The output must be the line with "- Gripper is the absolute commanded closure" and every following line to the end of the material, exactly as they appear, and nothing else.

——————————

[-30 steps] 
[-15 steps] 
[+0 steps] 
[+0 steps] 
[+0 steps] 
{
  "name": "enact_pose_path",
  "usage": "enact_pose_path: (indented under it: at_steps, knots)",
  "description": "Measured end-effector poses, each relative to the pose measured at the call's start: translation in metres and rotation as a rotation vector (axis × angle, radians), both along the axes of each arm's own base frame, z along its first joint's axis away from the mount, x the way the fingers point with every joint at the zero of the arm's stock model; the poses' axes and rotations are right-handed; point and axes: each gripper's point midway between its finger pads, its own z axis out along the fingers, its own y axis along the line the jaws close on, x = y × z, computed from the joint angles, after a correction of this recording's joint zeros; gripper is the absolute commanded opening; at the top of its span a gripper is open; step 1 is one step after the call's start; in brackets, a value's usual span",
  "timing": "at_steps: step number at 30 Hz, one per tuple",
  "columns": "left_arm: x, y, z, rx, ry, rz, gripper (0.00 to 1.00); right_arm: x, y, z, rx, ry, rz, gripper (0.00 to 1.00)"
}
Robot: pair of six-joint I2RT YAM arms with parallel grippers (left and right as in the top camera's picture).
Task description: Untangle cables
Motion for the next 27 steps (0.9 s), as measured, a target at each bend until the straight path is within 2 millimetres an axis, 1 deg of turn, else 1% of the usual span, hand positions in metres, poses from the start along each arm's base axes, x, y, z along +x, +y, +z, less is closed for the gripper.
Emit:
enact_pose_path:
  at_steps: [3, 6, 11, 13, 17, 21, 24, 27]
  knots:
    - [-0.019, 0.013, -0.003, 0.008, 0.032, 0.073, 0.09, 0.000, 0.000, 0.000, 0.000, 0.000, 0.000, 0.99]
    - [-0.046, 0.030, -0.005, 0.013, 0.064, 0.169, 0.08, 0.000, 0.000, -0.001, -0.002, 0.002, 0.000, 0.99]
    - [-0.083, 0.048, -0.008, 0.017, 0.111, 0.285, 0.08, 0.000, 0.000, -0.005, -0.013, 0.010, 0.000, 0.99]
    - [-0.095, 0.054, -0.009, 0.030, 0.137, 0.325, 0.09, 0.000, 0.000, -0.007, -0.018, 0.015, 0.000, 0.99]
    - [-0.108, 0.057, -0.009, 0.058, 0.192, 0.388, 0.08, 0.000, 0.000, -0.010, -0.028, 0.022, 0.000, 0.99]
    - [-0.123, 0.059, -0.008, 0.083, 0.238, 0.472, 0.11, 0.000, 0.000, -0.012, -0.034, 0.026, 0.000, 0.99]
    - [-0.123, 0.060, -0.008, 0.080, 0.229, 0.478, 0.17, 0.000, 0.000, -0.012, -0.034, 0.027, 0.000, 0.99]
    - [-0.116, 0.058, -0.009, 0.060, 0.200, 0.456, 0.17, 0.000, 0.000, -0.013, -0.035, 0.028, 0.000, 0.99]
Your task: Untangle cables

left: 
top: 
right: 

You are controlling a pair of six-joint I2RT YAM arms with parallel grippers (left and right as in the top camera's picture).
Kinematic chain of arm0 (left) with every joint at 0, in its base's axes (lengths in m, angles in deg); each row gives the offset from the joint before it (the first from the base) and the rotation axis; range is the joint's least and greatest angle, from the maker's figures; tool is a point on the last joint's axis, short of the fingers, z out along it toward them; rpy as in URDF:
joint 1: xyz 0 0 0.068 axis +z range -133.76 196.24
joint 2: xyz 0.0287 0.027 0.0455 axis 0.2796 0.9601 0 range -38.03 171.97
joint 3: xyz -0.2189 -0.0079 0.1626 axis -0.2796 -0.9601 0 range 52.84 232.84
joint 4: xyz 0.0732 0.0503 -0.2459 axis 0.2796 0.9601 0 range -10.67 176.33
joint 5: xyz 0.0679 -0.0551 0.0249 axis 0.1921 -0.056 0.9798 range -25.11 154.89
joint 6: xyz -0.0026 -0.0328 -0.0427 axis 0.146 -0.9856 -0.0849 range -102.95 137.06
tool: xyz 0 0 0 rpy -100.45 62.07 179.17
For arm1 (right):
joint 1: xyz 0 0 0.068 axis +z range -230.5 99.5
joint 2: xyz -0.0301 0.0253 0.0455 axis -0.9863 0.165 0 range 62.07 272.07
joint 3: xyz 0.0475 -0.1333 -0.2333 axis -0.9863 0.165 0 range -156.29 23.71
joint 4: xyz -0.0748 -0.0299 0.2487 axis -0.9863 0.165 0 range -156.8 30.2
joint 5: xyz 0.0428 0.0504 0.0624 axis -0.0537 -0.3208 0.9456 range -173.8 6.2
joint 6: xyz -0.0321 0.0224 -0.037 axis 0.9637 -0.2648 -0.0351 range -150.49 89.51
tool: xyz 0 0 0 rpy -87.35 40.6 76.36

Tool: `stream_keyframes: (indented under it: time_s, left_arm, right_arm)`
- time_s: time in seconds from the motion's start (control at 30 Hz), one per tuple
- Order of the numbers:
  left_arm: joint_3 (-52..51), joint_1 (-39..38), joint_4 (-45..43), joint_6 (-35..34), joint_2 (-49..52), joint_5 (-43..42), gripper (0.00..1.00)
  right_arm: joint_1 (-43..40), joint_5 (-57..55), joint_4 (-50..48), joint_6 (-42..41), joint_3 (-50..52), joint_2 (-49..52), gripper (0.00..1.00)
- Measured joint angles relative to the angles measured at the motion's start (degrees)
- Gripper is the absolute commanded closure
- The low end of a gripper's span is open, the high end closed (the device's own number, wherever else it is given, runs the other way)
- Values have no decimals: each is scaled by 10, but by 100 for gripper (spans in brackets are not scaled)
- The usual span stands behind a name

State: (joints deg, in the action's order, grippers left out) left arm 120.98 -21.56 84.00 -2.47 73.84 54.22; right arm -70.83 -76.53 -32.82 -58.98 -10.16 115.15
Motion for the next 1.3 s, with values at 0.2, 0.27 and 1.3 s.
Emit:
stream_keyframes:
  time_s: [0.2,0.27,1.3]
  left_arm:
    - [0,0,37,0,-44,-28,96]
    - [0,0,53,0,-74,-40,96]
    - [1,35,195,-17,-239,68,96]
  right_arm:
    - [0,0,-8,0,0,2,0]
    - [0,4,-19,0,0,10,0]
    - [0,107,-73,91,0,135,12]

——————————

Exercise response:
- Gripper is the absolute commanded closure
- The low end of a gripper's span is open, the high end closed (the device's own number, wherever else it is given, runs the other way)
- Values have no decimals: each is scaled by 10, but by 100 for gripper (spans in brackets are not scaled)
- The usual span stands behind a name

State: (joints deg, in the action's order, grippers left out) left arm 120.98 -21.56 84.00 -2.47 73.84 54.22; right arm -70.83 -76.53 -32.82 -58.98 -10.16 115.15
Motion for the next 1.3 s, with values at 0.2, 0.27 and 1.3 s.
Emit:
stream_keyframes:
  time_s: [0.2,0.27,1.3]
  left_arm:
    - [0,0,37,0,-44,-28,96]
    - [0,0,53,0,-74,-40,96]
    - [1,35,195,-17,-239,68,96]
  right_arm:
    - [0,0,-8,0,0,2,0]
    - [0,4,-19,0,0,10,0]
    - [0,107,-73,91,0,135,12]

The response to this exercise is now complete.